You're reading input into s, but then you're reassigning s in each iteration, and then you're joining s.

You need to have a different variable. For the input and for the capitalized list. What a generator expression does is to return one value at a time, instead of building the whole capitalized list at once. But here you will need to declare it.

Also, it doesn't make sense to assign answer in each iteration, the join is the last thing you need to do, once your capitalized list is prepared.

This should work:

toCapitalize = input('Please enter a string: ')
capitalizedList = []

for idx, char in enumerate(toCapitalize):
    if idx % 2:
        capitalizedList.append(char.upper())
    else:
        capitalizedList.append(char.lower())
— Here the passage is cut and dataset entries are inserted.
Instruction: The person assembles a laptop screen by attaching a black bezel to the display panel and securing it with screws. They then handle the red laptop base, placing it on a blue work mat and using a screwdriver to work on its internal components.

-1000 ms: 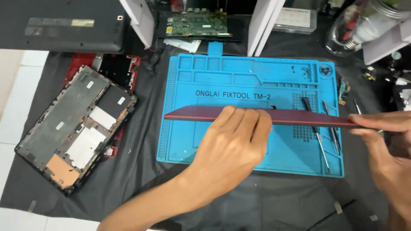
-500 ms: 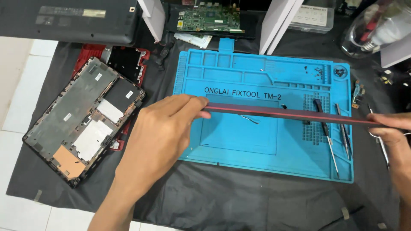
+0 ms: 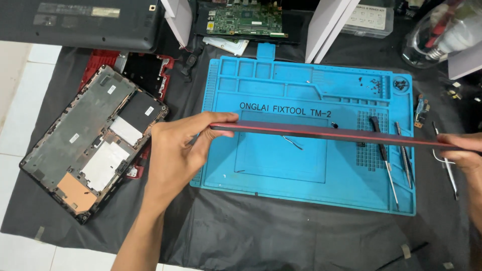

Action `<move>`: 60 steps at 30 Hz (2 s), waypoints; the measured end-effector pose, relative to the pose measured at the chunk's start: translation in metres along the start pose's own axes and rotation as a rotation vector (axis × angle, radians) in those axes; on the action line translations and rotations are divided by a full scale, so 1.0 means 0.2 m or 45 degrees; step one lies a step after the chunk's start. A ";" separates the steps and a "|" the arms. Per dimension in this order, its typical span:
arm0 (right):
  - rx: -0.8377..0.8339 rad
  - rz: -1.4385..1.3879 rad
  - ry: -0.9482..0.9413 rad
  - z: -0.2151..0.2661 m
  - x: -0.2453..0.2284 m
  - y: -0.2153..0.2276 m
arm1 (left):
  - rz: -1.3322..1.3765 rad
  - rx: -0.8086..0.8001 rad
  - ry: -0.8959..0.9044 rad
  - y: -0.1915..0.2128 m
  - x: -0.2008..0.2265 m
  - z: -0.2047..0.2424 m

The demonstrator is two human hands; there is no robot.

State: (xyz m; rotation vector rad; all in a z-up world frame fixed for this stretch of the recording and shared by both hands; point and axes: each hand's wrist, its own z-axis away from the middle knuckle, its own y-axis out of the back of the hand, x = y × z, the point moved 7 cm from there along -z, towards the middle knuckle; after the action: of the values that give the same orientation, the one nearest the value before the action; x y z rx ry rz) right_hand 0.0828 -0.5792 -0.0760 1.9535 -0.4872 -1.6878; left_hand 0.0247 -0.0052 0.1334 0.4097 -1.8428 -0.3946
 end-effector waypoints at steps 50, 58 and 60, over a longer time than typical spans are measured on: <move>-0.170 -0.703 -0.056 -0.26 -0.85 -0.36 | 0.814 -0.229 0.454 -0.16 -0.30 0.24; -0.245 -0.361 -0.329 -0.24 -0.71 -0.51 | 0.970 -0.270 0.610 -0.21 -0.41 0.28; -0.296 -0.244 -0.332 -0.26 -0.71 -0.55 | 0.985 -0.221 0.642 -0.25 -0.59 0.33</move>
State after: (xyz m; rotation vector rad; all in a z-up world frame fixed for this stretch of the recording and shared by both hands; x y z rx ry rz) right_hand 0.1037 -0.4018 -0.0208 1.6667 -0.1866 -2.0344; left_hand -0.0012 0.0098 -0.0073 -0.3111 -1.3255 0.0849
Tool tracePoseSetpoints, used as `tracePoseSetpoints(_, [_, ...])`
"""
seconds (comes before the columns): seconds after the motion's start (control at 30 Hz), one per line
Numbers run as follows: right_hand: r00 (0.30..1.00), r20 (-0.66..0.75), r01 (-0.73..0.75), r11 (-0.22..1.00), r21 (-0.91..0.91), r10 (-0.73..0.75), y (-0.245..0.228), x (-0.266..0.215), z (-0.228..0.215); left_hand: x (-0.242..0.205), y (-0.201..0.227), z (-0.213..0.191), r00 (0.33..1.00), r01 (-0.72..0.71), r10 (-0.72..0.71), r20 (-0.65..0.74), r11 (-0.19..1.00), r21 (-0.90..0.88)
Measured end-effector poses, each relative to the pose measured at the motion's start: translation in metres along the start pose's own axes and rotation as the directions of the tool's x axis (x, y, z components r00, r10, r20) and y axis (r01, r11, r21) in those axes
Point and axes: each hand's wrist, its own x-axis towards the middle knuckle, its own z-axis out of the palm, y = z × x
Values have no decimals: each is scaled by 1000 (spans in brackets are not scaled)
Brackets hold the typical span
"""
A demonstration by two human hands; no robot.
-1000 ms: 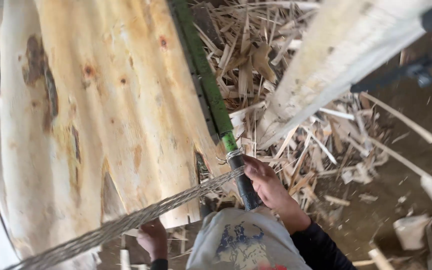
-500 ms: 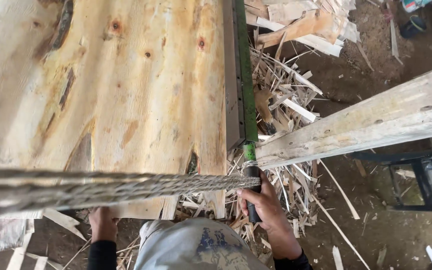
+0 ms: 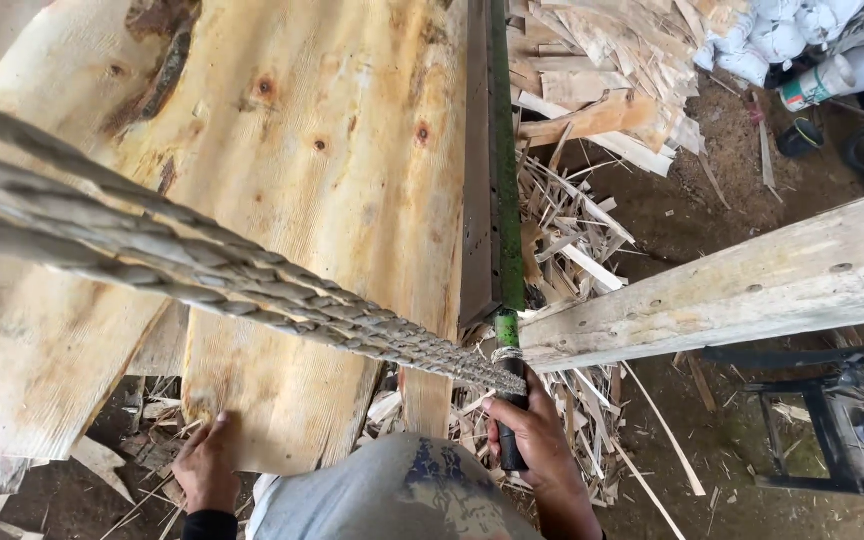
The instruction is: Cutting and sorting wood strips using a manual lever blade.
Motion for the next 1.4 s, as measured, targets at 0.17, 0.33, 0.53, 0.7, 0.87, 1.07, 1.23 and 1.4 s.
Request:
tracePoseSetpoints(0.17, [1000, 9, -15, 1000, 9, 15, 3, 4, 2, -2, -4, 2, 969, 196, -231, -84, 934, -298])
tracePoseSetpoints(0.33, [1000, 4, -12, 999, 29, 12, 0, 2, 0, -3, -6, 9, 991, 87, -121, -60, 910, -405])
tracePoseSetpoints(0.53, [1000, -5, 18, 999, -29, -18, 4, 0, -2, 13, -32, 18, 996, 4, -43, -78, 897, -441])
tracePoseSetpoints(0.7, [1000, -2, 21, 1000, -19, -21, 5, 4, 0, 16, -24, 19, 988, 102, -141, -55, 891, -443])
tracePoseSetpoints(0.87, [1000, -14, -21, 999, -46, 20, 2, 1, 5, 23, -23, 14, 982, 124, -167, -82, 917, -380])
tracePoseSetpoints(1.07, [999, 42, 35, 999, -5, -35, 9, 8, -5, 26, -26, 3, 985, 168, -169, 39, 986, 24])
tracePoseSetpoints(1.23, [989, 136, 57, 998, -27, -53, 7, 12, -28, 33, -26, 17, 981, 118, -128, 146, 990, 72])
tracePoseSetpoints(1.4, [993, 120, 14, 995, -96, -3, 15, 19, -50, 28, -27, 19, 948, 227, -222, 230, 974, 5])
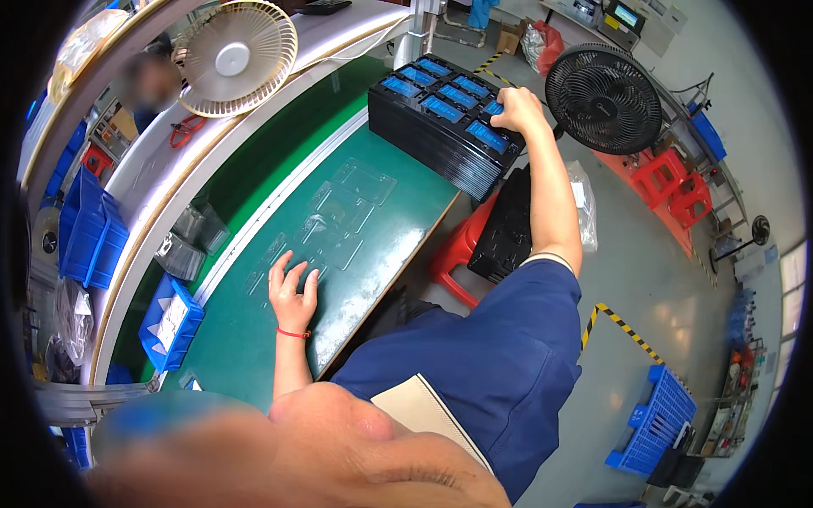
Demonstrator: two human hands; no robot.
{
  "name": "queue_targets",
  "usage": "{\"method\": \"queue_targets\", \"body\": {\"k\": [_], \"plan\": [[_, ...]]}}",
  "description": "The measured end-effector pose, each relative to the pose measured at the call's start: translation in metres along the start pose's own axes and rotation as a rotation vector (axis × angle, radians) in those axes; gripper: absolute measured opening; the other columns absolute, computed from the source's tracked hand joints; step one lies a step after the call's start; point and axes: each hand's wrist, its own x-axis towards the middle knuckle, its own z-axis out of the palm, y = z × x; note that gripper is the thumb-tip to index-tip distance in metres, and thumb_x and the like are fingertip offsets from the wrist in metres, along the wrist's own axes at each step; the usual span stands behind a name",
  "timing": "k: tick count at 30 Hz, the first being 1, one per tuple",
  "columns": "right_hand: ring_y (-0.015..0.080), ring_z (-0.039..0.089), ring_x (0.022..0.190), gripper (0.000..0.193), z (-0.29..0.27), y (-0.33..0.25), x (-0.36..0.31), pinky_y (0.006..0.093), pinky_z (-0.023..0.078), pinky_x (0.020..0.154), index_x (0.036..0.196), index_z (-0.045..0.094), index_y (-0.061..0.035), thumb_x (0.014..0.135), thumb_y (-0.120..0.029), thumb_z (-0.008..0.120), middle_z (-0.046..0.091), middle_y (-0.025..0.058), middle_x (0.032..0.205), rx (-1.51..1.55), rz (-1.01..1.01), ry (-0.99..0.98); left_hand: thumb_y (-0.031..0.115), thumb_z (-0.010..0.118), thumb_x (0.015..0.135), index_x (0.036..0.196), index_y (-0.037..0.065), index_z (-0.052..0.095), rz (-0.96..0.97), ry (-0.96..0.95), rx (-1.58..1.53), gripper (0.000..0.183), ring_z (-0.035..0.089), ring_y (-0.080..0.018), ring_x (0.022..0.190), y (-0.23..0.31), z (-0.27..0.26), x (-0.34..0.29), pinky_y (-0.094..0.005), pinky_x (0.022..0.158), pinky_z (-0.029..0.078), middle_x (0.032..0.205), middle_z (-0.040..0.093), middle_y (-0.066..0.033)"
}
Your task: Manually assembling and packaging small electronic components or glass pieces into plastic trays.
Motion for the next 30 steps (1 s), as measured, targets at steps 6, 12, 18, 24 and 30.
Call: {"method": "queue_targets", "body": {"k": [6,12,18,24,30], "plan": [[0.0313,0.067,0.090,0.054,0.019,-0.017,-0.014,0.0369,0.051,0.085,0.102,0.070,-0.0005,0.056,-0.026,0.080,0.069,0.0206,0.092,0.216,-0.154,-0.221,0.014,0.075,0.075,0.088,0.002,0.069,-0.024,0.014,0.020,0.019,0.059,-0.0333,0.102,-0.001,0.001,-0.006,-0.0404,0.085,0.049,0.115,0.061,-0.0172],[0.0325,0.067,0.093,0.051,0.028,-0.037,-0.013,0.0380,0.051,0.086,0.102,0.070,0.0004,0.056,-0.022,0.078,0.069,0.0215,0.094,0.132,-0.135,-0.161,0.012,0.075,0.075,0.087,0.002,0.070,-0.066,0.026,0.011,0.016,0.061,-0.0318,0.099,-0.005,0.000,-0.011,-0.0394,0.083,0.050,0.113,0.062,-0.0163],[0.0302,0.068,0.084,0.044,0.022,-0.017,0.053,0.0372,0.053,0.078,0.095,0.071,-0.0008,0.057,-0.023,0.074,0.070,0.0178,0.088,0.231,-0.106,-0.034,0.010,0.075,0.074,0.086,0.002,0.069,-0.055,0.057,0.033,0.015,0.062,-0.0309,0.096,-0.005,-0.002,-0.007,-0.0383,0.080,0.051,0.112,0.062,-0.0158],[0.0285,0.064,0.104,0.049,0.065,-0.024,0.135,0.0418,0.043,0.096,0.105,0.071,-0.0087,0.059,-0.025,0.079,0.069,0.0147,0.107,0.080,0.008,-0.159,0.008,0.074,0.074,0.084,0.002,0.069,-0.057,0.069,0.041,0.013,0.063,-0.0300,0.093,-0.011,-0.002,-0.010,-0.0379,0.078,0.052,0.108,0.064,-0.0159],[0.0294,0.062,0.108,0.052,0.066,-0.030,0.139,0.0412,0.044,0.096,0.108,0.069,-0.0089,0.060,-0.025,0.081,0.067,0.0140,0.112,0.034,0.048,-0.268,0.007,0.073,0.076,0.084,0.002,0.069,-0.114,0.094,0.049,0.011,0.064,-0.0292,0.090,-0.010,-0.008,-0.009,-0.0369,0.077,0.052,0.106,0.064,-0.0156]]}}
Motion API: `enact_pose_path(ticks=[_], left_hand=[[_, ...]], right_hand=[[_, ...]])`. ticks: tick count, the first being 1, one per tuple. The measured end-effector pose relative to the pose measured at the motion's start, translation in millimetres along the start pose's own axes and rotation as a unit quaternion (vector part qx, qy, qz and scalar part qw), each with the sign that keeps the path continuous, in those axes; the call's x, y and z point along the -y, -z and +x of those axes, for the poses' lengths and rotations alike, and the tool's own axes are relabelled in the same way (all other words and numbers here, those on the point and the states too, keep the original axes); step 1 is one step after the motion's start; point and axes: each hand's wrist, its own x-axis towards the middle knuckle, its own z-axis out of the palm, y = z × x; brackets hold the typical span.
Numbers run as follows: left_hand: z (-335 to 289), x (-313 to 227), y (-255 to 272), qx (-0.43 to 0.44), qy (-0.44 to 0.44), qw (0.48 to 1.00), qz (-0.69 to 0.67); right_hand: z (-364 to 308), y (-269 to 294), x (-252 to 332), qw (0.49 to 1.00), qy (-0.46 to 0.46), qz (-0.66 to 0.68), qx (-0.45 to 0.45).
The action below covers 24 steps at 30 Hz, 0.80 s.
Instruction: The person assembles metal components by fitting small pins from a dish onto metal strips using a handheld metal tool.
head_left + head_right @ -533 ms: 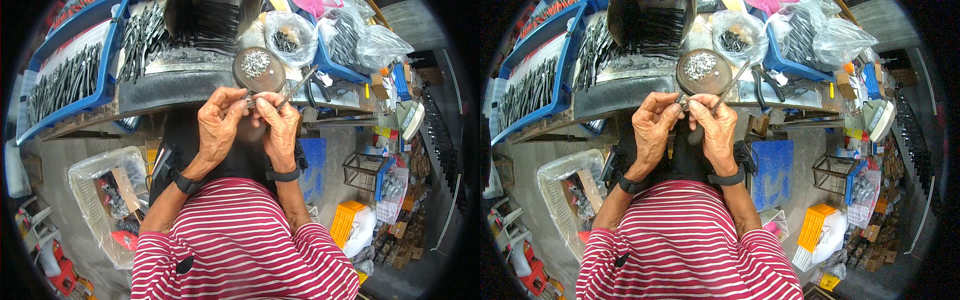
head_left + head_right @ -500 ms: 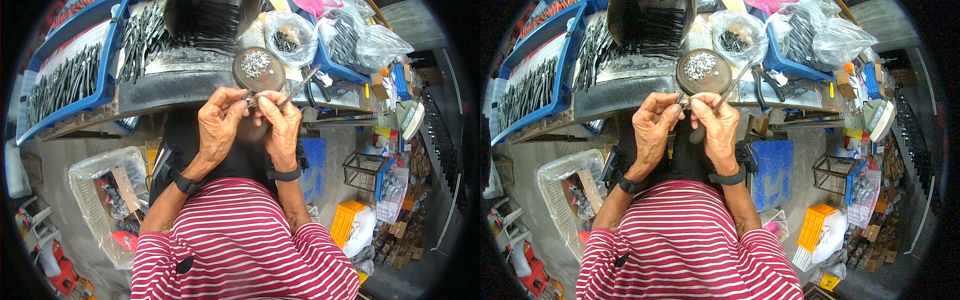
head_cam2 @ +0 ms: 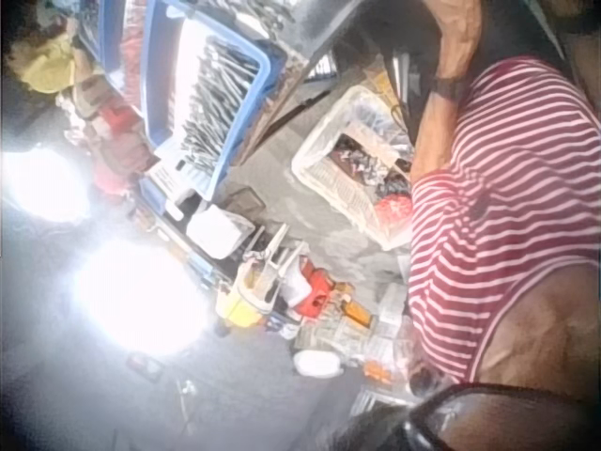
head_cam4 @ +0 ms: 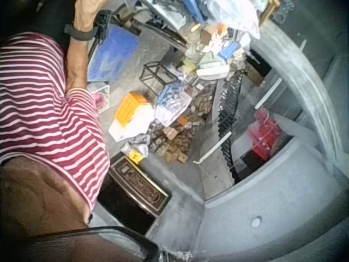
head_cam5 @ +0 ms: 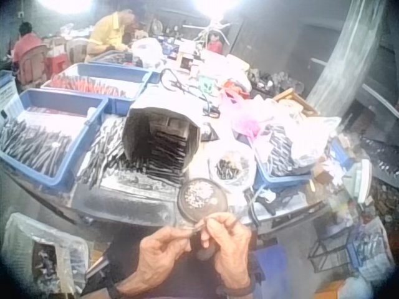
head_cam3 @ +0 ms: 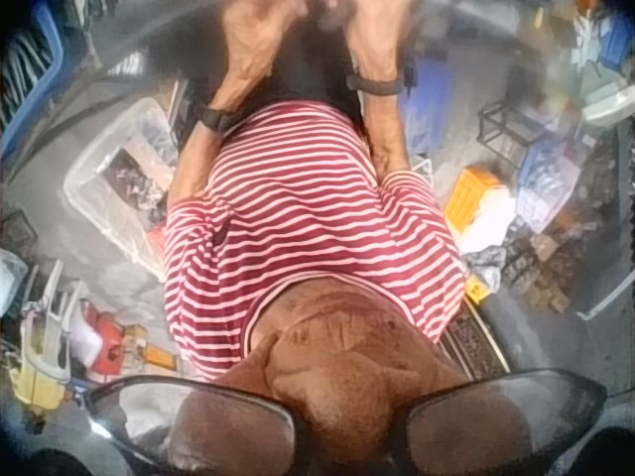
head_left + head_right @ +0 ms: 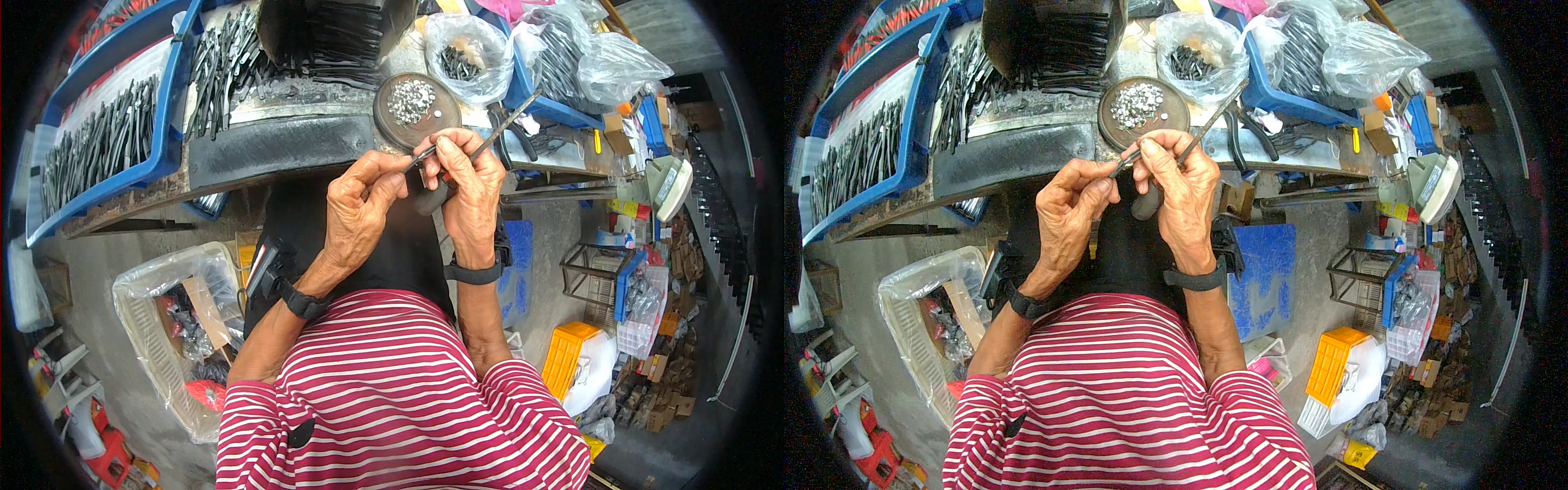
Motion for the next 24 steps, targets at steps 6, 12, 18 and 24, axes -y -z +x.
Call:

answer = ''.join(capitalizedList)
print(answer)

In case this helps, I've tried to reflect what line goes with what part of the generator expression below:

for idx, char in enumerate(toCapitalize):            # for idx, char in enumerate(s)
    if idx % 2: capitalizedList.append(char.upper()) # char.upper() if idx % 2
    else: capitalizedList.append(char.lower())       # else char.lower()
answer = ''.join(capitalizedList)                    # answer = ''.join()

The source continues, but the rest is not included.